[Dataset records]
══════════════════════════════

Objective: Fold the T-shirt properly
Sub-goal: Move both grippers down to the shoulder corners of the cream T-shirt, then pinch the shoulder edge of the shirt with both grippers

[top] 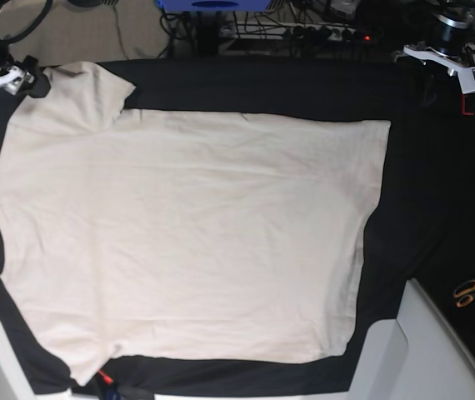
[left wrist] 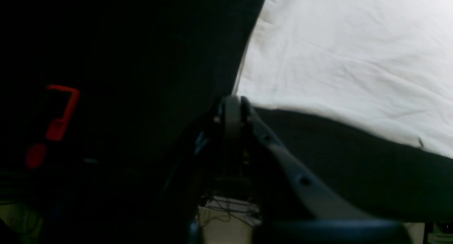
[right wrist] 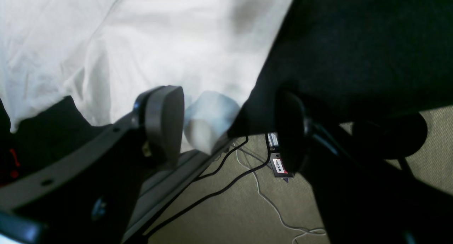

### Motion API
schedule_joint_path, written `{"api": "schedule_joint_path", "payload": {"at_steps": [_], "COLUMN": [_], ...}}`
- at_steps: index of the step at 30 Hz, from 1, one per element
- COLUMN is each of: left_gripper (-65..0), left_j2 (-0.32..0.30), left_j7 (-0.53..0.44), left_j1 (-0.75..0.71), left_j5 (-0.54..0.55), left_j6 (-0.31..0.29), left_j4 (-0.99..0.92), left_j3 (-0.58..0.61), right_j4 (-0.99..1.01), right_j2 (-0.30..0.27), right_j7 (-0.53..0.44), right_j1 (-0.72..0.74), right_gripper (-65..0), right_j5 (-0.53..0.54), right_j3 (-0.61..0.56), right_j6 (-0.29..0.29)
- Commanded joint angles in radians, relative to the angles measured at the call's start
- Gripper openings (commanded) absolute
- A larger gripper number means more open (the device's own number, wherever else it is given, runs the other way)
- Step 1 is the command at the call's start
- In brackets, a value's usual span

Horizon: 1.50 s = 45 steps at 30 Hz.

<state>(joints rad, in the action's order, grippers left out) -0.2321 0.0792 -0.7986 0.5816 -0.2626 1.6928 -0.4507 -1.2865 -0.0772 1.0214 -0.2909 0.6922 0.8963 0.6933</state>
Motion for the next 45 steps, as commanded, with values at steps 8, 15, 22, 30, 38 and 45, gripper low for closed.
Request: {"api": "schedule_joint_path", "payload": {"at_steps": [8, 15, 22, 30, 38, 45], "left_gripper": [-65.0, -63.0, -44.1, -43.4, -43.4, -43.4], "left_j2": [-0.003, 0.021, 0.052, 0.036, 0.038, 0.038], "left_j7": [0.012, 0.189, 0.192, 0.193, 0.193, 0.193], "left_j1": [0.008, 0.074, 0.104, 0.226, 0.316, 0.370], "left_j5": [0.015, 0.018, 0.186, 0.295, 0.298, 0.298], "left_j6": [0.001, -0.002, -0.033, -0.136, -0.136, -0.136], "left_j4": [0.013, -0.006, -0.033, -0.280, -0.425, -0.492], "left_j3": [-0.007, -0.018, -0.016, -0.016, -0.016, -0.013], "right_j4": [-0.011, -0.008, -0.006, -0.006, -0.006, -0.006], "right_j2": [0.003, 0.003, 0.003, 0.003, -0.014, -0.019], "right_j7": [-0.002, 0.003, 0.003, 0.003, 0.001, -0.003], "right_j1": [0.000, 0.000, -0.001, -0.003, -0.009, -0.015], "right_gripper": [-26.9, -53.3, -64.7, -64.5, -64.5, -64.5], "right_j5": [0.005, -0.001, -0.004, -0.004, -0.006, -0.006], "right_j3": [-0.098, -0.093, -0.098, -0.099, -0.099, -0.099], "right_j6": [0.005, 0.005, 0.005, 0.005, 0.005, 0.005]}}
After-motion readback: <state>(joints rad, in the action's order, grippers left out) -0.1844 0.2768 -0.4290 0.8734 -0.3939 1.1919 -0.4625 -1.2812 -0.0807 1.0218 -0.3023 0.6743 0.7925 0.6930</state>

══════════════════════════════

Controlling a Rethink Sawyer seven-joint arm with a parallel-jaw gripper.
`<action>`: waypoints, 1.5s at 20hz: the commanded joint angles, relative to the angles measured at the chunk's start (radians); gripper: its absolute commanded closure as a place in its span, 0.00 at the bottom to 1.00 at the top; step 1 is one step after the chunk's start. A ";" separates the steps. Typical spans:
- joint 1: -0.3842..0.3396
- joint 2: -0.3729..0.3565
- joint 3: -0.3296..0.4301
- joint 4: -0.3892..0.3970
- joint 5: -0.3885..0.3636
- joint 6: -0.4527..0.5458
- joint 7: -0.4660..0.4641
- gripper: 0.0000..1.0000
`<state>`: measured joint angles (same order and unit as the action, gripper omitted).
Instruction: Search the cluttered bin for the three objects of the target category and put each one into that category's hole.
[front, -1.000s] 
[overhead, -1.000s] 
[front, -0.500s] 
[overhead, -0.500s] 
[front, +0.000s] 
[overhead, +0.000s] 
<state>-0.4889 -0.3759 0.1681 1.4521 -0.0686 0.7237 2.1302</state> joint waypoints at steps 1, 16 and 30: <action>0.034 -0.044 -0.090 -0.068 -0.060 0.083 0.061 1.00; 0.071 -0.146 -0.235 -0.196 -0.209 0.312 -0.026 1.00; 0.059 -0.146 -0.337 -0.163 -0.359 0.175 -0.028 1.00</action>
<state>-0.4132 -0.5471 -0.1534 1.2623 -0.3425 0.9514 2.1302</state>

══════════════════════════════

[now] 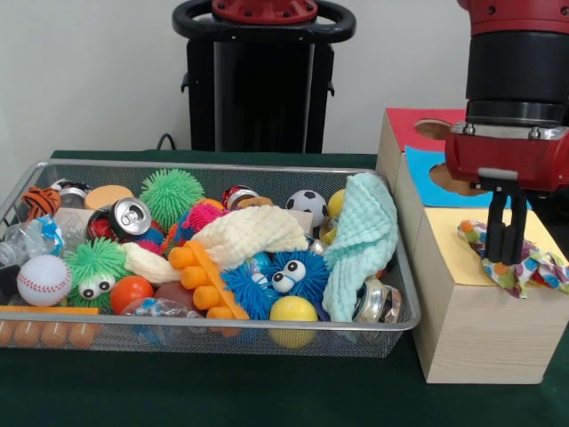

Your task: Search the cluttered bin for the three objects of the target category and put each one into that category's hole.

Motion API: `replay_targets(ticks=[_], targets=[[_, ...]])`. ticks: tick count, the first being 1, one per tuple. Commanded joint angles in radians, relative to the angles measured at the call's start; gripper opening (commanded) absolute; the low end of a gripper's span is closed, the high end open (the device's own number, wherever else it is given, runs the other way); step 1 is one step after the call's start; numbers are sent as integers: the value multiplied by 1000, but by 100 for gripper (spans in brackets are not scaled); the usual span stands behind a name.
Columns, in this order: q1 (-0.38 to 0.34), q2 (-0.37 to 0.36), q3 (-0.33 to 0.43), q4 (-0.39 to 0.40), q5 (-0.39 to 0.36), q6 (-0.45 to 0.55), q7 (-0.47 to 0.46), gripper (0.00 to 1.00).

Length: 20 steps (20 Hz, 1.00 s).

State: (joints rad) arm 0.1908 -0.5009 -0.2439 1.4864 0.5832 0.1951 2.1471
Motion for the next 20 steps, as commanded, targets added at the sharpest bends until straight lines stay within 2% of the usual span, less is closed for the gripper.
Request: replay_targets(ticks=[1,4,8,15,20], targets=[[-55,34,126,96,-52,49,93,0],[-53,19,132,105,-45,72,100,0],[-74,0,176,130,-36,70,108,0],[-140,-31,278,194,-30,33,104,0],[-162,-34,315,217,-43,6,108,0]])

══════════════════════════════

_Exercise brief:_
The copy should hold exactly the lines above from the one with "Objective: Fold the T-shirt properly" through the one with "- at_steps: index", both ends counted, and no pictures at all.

_Response to this exercise:_
Objective: Fold the T-shirt properly
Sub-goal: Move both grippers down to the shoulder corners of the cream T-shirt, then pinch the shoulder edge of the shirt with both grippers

[top] 
[left wrist] 
[right wrist] 

### Motion API
schedule_joint_path, written `{"api": "schedule_joint_path", "payload": {"at_steps": [_], "COLUMN": [_], ...}}`
- at_steps: index of the step at 30 Hz, from 1, one per element

Nothing else is needed, and the exercise is over.